No, the world isn’t ending — and neither is 360 Park Avenue South, the prewar office tower at East 26th Street where Boston Properties is wrapping up a more than $100 million repositioning and upgrade.
Last week, Canada Pension Plan Investment Board unloaded its 29% stake in the tower for exactly $1.
The lucky payer of that dollar, Boston Properties, bought the 1913-vintage, 440,000 square-foot tower with partners in 2021 for $300 million.
The “sale price” was actually worth more than it seemed. Boston reported last month that CPPIB’s exit released it from an additional $46 million commitment to the redevelopment project on which it already spent $71 million.
That CPPIB — one of the world’s largest property owners — would dump its interest in a building owned by one of America’s most successful publicly-traded real estate companies was widely taken as a no-confidence vote in commercial real estate generally.
(CPPIB also sold parts of office buildings in Vancouver and a southern California office park).
It revealed “anxiety among longtime buyers,” a Bloomberg headline said. “Who will be next?” trumpeted several other sites.
The commercial market’s woes from the Battery to Beijing are not exactly secret.
But although the 360 Park Avenue South sale reflects CPPIB’s effort to reduce office exposure as it juggles its vast portfolio, it says nothing about the value of the building itself.
It isn’t only CBRE’s Peter Turchin, the tower’s chief leasing agent, who says the fund’s exit means “zero.”
Other brokers who didn’t wish to be named used similar words. One at a different firm told us, “It’s a plum. I wish it was our agency.”
Boston knew the tower would soon be empty when it bought it, as the sole tenant — business information company RELX — planned to leave at the end of 2021.

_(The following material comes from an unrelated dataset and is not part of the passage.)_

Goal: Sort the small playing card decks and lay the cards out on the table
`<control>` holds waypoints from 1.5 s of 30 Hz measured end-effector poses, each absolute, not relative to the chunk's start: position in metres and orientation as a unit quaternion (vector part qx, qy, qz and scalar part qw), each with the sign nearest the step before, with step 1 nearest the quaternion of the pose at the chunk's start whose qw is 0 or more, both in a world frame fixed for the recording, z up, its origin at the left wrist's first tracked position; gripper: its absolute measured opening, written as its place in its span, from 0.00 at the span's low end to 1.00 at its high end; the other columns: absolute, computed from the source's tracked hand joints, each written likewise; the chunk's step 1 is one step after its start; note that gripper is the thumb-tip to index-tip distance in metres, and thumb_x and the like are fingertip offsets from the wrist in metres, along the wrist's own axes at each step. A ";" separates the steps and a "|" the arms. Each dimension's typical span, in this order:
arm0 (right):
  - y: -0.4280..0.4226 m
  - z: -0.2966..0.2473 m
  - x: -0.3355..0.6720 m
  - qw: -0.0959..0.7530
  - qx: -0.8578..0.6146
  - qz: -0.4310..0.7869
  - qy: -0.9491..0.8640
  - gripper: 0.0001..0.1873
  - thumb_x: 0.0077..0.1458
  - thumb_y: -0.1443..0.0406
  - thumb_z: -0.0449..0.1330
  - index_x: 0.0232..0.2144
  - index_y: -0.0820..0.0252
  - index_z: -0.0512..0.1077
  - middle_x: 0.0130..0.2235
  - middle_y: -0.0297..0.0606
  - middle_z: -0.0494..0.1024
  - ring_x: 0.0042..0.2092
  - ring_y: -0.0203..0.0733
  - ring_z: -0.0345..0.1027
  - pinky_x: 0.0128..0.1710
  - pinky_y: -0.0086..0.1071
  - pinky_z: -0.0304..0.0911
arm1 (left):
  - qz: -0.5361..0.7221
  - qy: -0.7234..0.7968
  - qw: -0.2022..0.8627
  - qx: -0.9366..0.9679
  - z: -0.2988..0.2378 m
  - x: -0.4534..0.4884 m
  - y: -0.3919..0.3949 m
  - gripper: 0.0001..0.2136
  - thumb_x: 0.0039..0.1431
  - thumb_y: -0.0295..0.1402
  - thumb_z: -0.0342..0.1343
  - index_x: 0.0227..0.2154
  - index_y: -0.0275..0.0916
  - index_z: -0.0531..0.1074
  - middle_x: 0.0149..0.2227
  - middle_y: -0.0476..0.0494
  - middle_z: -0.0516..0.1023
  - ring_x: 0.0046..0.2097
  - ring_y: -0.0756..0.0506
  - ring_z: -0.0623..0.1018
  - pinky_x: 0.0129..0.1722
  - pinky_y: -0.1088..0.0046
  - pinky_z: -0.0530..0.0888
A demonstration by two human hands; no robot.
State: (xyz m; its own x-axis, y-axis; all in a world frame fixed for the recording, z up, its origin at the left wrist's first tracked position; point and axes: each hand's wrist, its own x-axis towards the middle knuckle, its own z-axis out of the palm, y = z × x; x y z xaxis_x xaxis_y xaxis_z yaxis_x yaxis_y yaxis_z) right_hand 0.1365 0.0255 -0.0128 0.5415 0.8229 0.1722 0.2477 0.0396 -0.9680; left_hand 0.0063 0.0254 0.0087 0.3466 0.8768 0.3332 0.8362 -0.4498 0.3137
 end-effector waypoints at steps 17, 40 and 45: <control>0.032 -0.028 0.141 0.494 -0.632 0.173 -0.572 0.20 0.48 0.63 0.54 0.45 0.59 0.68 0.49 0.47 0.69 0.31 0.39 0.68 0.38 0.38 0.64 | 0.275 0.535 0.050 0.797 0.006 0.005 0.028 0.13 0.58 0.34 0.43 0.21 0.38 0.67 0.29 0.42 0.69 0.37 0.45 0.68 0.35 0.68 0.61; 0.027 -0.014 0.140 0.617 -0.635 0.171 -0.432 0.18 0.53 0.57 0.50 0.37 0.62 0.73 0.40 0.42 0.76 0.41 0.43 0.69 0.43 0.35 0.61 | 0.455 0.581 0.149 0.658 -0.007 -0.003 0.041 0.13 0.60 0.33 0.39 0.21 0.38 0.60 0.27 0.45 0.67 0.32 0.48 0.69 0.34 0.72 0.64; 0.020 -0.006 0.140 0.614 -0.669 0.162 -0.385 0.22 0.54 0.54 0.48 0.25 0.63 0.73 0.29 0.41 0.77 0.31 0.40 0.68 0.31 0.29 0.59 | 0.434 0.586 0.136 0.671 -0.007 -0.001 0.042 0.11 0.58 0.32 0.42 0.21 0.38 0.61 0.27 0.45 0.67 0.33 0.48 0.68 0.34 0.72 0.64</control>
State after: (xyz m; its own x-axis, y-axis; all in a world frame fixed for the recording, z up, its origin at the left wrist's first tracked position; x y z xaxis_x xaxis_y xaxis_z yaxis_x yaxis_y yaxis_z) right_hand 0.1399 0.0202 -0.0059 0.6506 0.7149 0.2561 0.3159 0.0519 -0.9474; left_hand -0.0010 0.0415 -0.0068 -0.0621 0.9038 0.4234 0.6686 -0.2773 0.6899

Boston saw it as a golden opportunity to exploit the appeal of Midtown South, which was increasingly attractive to tech and media companies.
So it created a new ground floor, new lobbies, and what Turchin called a “huge amenity center” and lounge underground.
There are also significant new power and airflow systems.
But the cool-factor highlight is a brand-new, furnished and landscaped 13,000 square-foot roof deck available to all tenants that’s centered around a giant wooden water tank with a sculptural presence.
Boston estimates in its most recent 10-K SEC filing that although it’s currently only 18% leased, 360 Park Avenue South will be “stabilized” by the fourth quarter of 2025.
The first office tenant signed on last summer as we first reported — wealth management firm Iconiq Capital, which doubled its Manhattan presence with a hush-hush, 70,000 square-foot lease on floors 18-19.
The first retail lease was also high-profile, when Saga Hospitality Group took 7,000 square feet for a new restaurant from chef James Kent. It’s scheduled to open in the fall.
The company, which owns acclaimed Crown Shy and Saga at 70 Pine St. downtown, is celebrating its fifth anniversary this month.
Turchin said he was “trading paper” with a number of prospective office tenants. Asking rents range from $90-110 per square foot, he said.
A year ago, he said, the neighborhood’s “tech boom was real. But now we’re finding that financial firms are discovering it too, as Iconiq’s lease proves.”